**Task description:**
Extract, verbatim, all lines starting at the one containing "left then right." and ending with the final line of the listing, and no others.

**Data:**
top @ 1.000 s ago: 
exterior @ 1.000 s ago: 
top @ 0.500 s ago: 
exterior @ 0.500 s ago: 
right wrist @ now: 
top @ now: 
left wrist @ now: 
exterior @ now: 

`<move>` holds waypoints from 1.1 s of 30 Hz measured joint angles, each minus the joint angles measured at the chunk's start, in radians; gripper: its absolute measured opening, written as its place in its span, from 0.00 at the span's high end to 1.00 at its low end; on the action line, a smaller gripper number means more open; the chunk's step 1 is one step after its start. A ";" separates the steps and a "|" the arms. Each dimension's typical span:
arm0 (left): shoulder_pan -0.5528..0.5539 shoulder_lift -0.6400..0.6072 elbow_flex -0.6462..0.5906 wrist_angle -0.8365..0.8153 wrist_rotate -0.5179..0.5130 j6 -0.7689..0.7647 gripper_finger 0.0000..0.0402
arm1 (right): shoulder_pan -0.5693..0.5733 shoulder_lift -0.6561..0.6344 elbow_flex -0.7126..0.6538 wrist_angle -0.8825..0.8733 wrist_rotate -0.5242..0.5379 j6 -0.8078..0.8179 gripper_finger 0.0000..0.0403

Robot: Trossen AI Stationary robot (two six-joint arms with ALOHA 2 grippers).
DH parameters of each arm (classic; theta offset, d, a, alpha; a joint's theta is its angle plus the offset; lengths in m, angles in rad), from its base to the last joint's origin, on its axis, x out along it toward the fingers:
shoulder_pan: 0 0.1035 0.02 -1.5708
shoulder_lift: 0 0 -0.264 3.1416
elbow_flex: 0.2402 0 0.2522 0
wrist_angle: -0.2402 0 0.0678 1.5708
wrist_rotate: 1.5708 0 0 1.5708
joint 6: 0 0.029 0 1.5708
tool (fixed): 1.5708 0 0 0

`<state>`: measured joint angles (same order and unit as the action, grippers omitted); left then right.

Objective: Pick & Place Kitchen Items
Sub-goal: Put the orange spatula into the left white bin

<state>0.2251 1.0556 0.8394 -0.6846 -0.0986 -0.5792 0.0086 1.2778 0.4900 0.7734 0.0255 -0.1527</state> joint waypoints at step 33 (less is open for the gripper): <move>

**Result of the task:**
`<state>`: measured joint angles (same order and unit as the action, grippers omitted); left then right.

Objective: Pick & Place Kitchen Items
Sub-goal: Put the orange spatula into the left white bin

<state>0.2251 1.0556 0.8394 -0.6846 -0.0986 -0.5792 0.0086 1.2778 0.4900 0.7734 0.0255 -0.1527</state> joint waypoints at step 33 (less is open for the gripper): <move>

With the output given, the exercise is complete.